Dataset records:
_ _ _ _

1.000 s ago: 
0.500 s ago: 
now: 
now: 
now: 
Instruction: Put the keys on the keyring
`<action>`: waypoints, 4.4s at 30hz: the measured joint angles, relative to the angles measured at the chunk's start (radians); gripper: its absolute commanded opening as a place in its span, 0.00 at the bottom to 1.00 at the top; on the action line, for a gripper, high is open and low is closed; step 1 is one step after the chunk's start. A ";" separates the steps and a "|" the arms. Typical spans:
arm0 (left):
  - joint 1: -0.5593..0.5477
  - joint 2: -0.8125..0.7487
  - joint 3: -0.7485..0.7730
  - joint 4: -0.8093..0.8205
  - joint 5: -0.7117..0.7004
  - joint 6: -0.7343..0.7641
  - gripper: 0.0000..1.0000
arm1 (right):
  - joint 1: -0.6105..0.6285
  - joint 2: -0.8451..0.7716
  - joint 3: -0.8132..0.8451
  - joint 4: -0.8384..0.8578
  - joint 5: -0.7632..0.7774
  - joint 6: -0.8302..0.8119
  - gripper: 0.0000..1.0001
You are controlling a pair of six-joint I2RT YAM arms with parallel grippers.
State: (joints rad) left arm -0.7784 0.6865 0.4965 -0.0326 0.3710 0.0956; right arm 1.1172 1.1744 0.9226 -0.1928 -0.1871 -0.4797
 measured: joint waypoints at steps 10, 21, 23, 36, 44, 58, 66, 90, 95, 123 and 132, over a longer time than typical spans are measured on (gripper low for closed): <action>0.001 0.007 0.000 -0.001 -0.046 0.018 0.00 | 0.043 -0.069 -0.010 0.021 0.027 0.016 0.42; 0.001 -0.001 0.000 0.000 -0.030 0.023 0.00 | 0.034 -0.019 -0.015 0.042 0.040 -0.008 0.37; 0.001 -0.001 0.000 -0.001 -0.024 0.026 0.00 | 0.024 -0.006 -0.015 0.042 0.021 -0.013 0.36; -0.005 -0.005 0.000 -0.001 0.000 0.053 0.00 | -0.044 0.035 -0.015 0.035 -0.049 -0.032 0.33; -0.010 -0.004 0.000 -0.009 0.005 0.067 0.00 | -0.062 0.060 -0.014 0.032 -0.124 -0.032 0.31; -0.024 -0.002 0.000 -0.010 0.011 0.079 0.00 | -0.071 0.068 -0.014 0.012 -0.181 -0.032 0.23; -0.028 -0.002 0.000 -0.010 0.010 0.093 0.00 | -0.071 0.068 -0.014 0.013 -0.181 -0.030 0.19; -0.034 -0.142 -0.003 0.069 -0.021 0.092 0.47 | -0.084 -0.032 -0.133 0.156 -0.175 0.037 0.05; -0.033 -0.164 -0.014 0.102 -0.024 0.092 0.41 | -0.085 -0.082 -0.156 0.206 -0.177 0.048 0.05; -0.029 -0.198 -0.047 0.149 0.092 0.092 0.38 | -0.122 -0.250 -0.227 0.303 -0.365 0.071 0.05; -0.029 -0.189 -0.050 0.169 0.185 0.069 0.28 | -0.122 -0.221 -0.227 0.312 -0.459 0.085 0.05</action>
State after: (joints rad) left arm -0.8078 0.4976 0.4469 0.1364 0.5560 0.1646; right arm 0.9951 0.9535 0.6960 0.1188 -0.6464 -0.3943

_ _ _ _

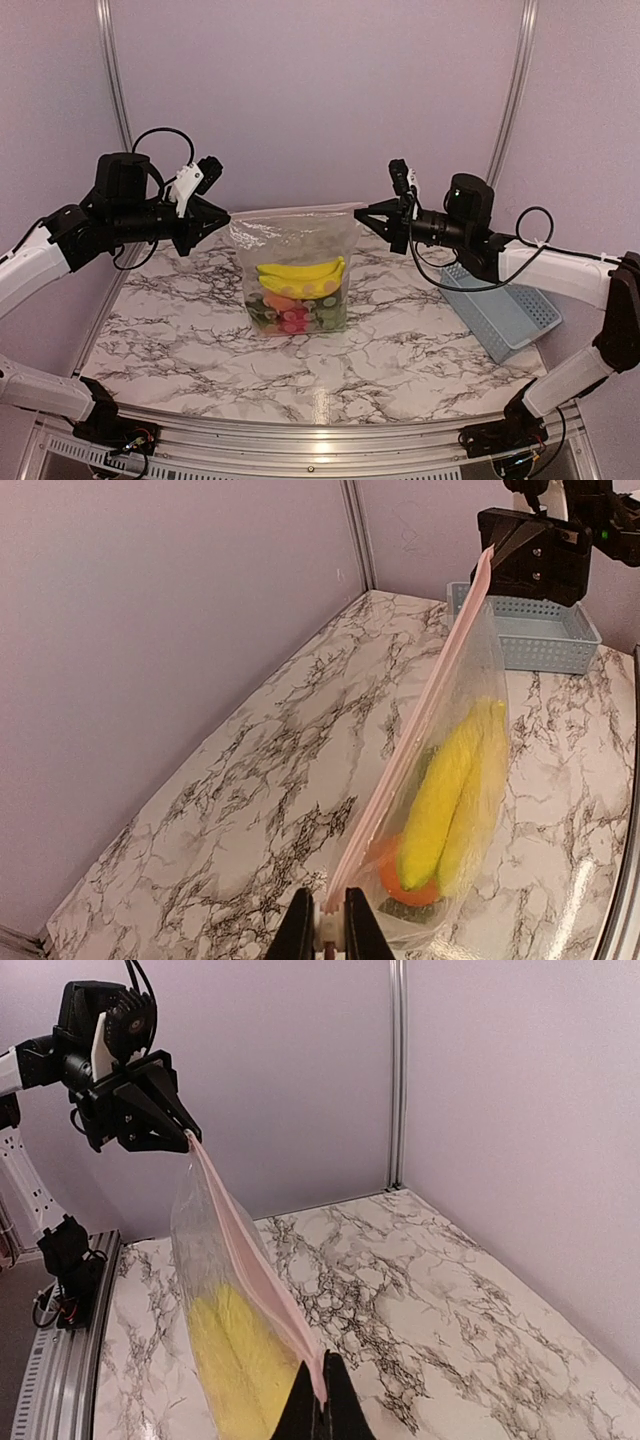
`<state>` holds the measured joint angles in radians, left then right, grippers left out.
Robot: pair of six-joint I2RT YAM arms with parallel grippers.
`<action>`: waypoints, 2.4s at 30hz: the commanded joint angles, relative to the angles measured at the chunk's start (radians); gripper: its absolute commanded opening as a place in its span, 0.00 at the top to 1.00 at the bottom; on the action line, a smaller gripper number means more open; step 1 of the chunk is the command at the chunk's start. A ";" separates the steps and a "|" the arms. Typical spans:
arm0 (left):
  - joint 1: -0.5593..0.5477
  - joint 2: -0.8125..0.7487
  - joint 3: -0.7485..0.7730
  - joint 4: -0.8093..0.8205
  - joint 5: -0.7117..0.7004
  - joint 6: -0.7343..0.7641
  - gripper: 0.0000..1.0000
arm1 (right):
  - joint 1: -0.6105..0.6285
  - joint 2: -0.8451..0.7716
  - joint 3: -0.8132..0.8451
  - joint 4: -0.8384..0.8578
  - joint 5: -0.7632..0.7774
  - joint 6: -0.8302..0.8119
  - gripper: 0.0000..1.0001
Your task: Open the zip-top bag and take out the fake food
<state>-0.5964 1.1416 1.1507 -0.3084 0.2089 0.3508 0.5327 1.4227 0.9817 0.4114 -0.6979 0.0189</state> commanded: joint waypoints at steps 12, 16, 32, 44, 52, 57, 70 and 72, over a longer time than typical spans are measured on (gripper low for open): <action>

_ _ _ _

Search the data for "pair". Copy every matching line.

### ANSWER AREA
You are controlling a pair of six-joint I2RT YAM arms with parallel grippers.
Robot: pair of six-joint I2RT YAM arms with parallel grippers.

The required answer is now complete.